Not sure which tool/tools to use to able to reference the membership table and return an accurate answer to my transaction data. Any suggestions/comments/solutions are definitely welcome. This sort of exercise is new to me in Alteryx, not sure what others have resolved around this.
David thank you so much for the help! I was able to get the workflow to work, but running into an issue.
It seems that after the join step I am missing some revenue/customers. My total at the end of the workflow is not the same as my starting point. Is this due to the nature of the join tool?
- Some of customers will not be in the membership table simply because they never entered into a membership, so they will not be in the table. I was able to check and my remaining revenue is in the left field after join. So I think I can just labeled them all as "No" then append them with my final output. Will let you know if this works.
Also, can you explain to me the thought process behind the summarize tool after the formula tool in regards to the actions for each field. What does the action "first" do for my "Transaction Amount $" and the "Max" due to my Active field. Is the Max the way to try to get if a customer transaction was a membership by taking the max of the potential 1s and 0s? Would like to make sure I understand it thoroughly.
Wouldn't have gotten to this point without the help!
You're right, the left output of the join tool shows customers that never had a membership, and yes, you can assign them a "No" and Union them with your final result.
You'll notice that I added a recordID to the 1st table before joining it to the 2nd table. Since there could be multiple memberships, every record from the 1st table could be joined to multiple records from the 2nd, as you can see from the fact that there are multiple instances of many recordID's after the join.

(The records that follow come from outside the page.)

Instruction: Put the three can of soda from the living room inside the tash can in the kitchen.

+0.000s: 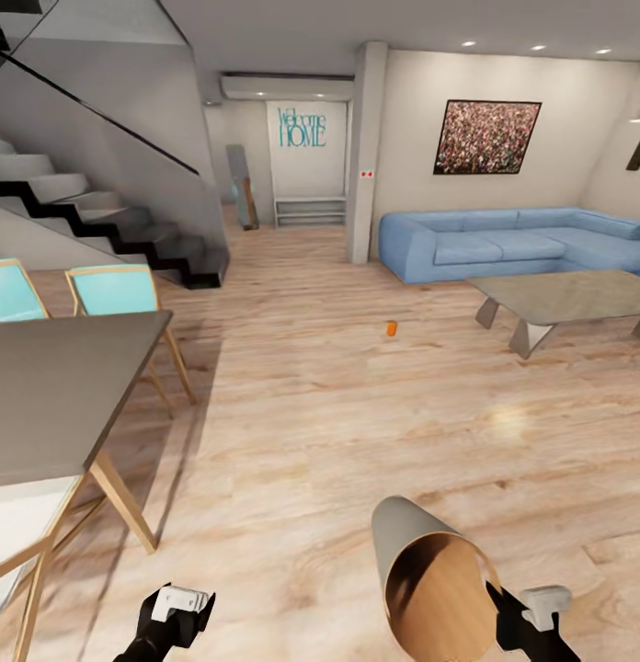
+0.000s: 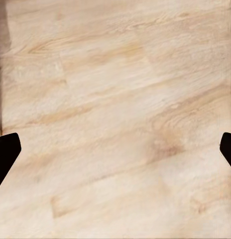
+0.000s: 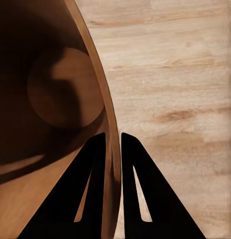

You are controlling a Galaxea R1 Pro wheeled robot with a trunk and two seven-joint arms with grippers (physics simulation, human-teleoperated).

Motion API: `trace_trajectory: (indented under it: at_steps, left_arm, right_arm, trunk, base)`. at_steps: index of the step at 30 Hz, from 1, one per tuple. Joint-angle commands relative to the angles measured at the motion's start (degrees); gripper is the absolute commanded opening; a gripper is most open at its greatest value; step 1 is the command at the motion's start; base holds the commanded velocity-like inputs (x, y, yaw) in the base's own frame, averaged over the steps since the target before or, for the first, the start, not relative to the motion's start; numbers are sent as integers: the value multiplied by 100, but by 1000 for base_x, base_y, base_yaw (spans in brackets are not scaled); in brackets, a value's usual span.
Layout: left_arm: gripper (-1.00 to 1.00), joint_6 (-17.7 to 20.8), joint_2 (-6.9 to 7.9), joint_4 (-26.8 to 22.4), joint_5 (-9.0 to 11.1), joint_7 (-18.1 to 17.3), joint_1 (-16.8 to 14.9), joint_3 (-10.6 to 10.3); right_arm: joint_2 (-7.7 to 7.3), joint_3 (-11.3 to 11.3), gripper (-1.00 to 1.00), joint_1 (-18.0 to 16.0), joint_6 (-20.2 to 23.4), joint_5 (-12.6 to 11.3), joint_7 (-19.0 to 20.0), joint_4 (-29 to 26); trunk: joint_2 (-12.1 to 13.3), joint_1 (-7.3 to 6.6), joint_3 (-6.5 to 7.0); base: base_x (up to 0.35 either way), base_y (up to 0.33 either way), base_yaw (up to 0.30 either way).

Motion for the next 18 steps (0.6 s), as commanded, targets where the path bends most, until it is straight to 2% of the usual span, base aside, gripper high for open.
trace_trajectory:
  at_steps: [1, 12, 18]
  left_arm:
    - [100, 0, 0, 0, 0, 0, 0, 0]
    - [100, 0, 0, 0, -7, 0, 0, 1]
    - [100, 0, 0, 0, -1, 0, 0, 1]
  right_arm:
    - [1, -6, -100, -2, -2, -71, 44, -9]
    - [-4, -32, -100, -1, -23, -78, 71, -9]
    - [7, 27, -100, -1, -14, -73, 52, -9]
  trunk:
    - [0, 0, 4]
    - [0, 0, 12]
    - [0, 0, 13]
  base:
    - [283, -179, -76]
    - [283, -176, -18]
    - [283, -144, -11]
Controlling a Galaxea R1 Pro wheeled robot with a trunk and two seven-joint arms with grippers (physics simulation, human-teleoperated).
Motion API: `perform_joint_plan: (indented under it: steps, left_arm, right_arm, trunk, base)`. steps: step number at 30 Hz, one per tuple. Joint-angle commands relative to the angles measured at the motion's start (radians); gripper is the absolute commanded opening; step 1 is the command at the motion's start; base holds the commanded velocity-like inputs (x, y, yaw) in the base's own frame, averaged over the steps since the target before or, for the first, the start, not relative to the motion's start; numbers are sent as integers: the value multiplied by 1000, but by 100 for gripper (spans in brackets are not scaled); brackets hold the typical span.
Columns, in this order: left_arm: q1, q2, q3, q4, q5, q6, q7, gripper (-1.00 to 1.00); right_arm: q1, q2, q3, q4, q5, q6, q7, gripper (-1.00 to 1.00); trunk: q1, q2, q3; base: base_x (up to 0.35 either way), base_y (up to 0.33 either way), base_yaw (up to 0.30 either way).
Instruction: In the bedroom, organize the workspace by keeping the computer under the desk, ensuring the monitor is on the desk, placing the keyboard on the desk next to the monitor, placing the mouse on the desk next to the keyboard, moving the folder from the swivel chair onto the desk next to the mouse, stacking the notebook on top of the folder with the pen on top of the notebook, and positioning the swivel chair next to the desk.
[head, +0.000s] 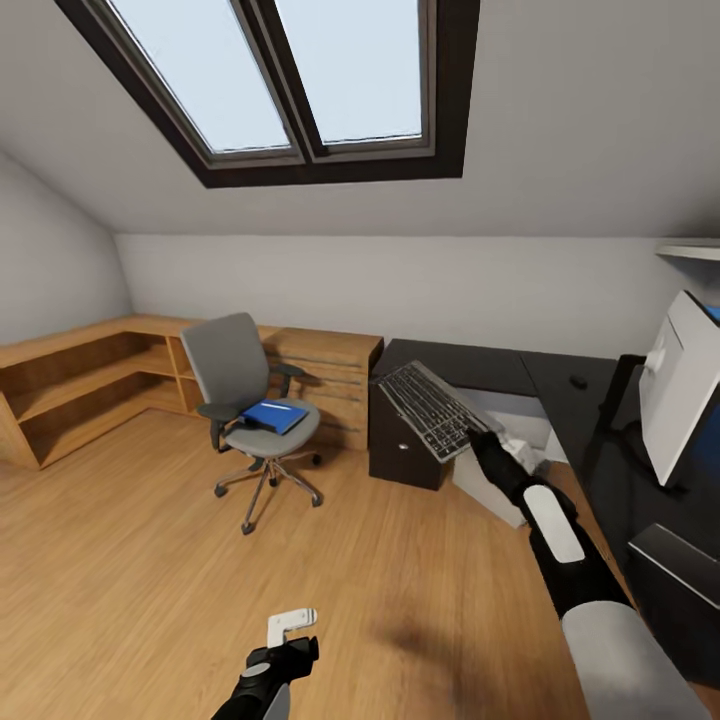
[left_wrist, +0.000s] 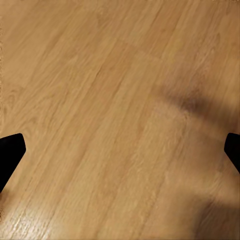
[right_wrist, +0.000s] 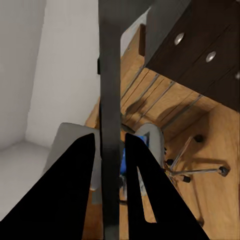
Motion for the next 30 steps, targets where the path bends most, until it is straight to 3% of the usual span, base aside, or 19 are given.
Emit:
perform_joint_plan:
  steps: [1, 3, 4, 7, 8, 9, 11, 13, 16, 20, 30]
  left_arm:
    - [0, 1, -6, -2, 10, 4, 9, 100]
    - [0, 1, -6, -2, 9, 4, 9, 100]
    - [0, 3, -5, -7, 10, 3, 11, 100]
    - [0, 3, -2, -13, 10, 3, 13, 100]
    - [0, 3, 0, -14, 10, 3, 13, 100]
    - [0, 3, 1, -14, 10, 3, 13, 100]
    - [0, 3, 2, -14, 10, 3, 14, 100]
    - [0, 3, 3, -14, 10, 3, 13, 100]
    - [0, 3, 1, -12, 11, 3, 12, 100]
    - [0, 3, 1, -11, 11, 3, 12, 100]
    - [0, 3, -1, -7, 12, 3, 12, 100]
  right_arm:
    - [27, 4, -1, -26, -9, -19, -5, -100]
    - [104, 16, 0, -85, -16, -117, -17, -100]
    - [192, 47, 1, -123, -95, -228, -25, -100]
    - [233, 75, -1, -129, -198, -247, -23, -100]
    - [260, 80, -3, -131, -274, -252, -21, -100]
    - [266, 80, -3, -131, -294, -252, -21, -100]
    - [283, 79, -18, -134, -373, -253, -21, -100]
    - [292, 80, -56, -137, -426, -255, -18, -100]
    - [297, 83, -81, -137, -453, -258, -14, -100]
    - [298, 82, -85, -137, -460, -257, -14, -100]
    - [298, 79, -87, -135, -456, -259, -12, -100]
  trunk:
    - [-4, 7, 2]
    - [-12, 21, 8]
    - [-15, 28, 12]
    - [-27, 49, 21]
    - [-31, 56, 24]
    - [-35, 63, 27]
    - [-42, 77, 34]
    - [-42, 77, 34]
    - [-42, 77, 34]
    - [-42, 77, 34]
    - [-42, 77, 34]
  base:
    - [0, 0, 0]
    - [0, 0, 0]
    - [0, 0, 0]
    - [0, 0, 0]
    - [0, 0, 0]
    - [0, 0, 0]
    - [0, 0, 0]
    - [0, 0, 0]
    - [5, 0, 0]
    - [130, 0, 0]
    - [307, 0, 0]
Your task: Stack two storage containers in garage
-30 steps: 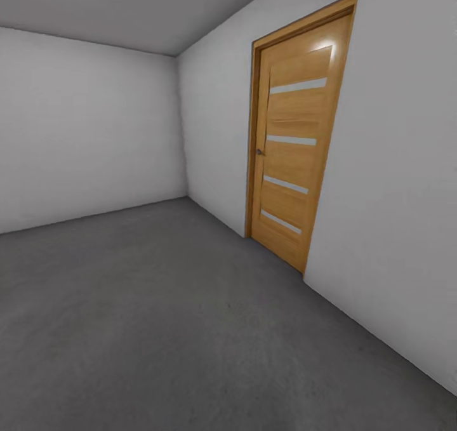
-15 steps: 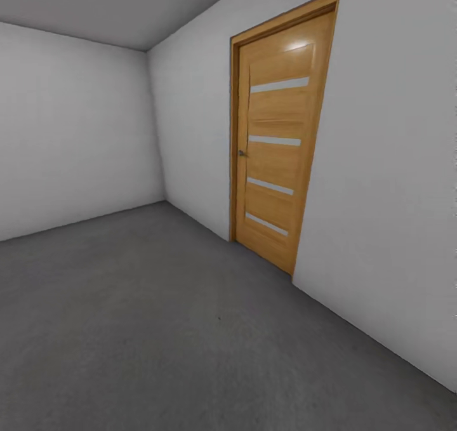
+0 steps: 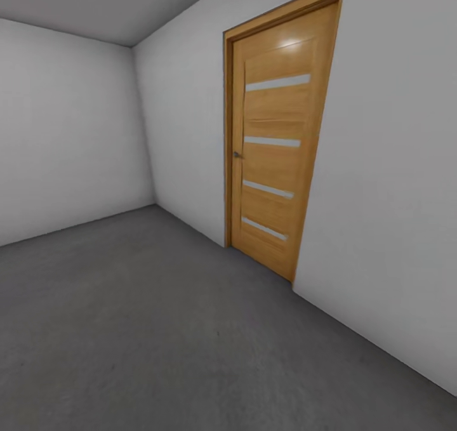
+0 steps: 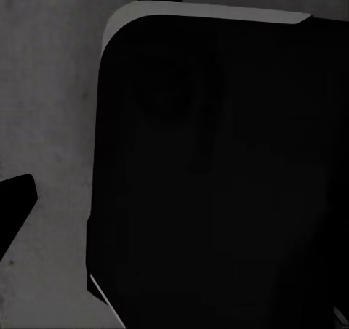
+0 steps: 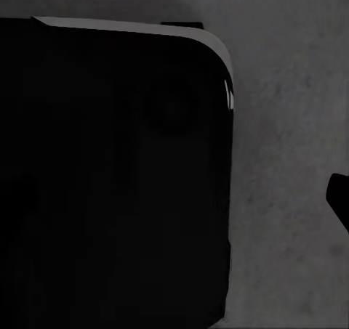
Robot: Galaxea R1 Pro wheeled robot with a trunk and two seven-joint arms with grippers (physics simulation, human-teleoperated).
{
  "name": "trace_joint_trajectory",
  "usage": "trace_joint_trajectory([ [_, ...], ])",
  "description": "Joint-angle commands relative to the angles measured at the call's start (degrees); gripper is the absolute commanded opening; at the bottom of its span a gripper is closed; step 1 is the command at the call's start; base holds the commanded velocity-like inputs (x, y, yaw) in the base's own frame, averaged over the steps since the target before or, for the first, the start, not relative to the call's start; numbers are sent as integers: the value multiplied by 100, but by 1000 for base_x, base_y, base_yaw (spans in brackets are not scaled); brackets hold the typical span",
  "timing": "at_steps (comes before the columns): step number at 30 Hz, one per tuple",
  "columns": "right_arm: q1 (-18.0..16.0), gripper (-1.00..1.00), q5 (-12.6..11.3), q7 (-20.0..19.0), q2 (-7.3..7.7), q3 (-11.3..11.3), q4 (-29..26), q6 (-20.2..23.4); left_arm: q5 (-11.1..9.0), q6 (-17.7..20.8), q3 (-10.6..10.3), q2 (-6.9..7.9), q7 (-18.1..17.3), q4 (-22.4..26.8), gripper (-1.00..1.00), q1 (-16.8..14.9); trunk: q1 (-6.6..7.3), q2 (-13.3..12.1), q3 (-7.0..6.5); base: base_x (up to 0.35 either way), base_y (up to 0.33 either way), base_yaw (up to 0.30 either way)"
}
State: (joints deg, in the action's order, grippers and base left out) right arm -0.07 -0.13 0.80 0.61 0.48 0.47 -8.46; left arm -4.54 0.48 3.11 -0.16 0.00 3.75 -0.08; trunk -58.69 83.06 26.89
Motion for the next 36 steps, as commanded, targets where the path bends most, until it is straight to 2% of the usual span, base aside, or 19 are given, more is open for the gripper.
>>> trace_joint_trajectory([
  [1,-2,100,0,8,0,5,5,-25,-47,5,27,-2,0,3,100,-1,-3,2,4,308,161,-3],
  [24,-2,100,4,8,-2,14,5,-49,-48,8,32,-2,7,-4,100,-1,-3,2,4,316,127,0],
  [31,-2,100,4,8,-5,6,5,-50,-52,21,32,-2,24,-6,100,-1,-3,2,4,323,33,-9],
  [36,-2,100,-2,8,-8,5,5,-50,-49,21,32,-2,26,-6,100,-1,-3,2,4,325,2,-162],
])
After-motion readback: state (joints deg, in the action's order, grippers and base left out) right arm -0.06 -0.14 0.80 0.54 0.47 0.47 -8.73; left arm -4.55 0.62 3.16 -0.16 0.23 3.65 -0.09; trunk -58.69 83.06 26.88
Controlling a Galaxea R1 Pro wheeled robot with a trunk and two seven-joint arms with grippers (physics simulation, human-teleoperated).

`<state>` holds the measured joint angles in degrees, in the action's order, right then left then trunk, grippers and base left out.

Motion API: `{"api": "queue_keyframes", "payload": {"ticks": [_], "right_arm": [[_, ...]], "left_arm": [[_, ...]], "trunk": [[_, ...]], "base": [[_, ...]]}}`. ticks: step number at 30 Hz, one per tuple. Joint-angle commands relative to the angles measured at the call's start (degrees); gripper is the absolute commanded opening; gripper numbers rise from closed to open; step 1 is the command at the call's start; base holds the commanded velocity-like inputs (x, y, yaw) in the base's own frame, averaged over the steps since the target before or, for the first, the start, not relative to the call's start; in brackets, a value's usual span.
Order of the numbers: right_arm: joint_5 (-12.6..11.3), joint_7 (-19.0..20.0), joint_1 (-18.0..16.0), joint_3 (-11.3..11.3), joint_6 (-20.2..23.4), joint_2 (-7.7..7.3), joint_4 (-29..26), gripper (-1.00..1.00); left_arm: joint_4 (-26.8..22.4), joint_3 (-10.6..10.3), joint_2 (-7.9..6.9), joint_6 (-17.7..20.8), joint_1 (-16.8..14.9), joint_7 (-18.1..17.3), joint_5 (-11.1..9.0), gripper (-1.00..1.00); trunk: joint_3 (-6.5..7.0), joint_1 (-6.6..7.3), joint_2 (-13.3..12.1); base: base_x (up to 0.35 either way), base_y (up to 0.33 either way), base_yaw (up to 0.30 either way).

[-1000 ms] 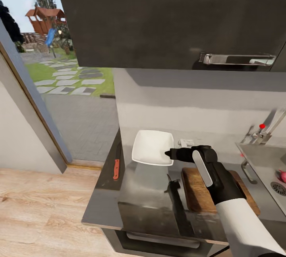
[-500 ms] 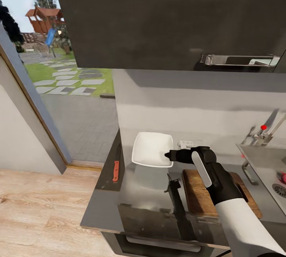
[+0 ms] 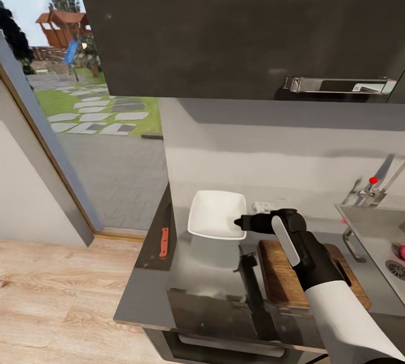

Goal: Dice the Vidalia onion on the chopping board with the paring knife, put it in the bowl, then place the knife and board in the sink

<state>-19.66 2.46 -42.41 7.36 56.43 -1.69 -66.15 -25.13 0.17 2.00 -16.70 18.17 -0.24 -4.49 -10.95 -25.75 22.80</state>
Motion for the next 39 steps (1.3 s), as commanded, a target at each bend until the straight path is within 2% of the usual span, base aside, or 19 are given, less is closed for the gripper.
{"api": "queue_keyframes", "payload": {"ticks": [1, 39], "right_arm": [[0.1, 0.3, -0.1, 0.1, 0.2, -0.09, 0.0, -1.00], [0.1, 0.3, -0.1, 0.1, 0.2, -0.24, 0.5, -1.00]], "left_arm": [[-0.1, 0.0, 0.02, -0.1, 0.0, 0.0, -0.5, 1.00], [-0.1, 0.0, 0.02, 0.0, 0.0, 0.0, -0.5, 1.00]], "trunk": [[-0.10, -0.03, 0.1], [-0.10, -0.03, 0.1]], "base": [[0.000, 0.000, 0.000], [0.000, 0.000, 0.000]]}}
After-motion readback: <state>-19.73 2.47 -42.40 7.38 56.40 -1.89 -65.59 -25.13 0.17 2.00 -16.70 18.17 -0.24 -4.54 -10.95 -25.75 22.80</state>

Each of these can now be evaluated to see if Date falls within an active period and the Active field is set to one if that is the case. With the Summarize tool, we can now group the multiple instances of each of the records of the 1st table together again by grouping on recordID.
Let's say a Customer had 3 membership periods it will show up as 3 records in the dataset after the join. All the fields from the 1st table will be identical, but the fields from the 2nd table will be unique. If Date only fell within an active membership period in 1 of the 3 cases, the new Active field will have 2 values of zero and 1 value of one for the 3 records.
So when we group the 3 records together and we want to keep the fields from the 1st table, it doesn't matter if we take the first, last or max value since they are all the same. But if the max value for the Active field is one, we know that at least 1 of the records had a date within an active period. If the max value of active is zero for a group of a recordID, we know that no Dates fell within an active period. All we have to do now is translate max _Active of one to "YES" and zero to "NO".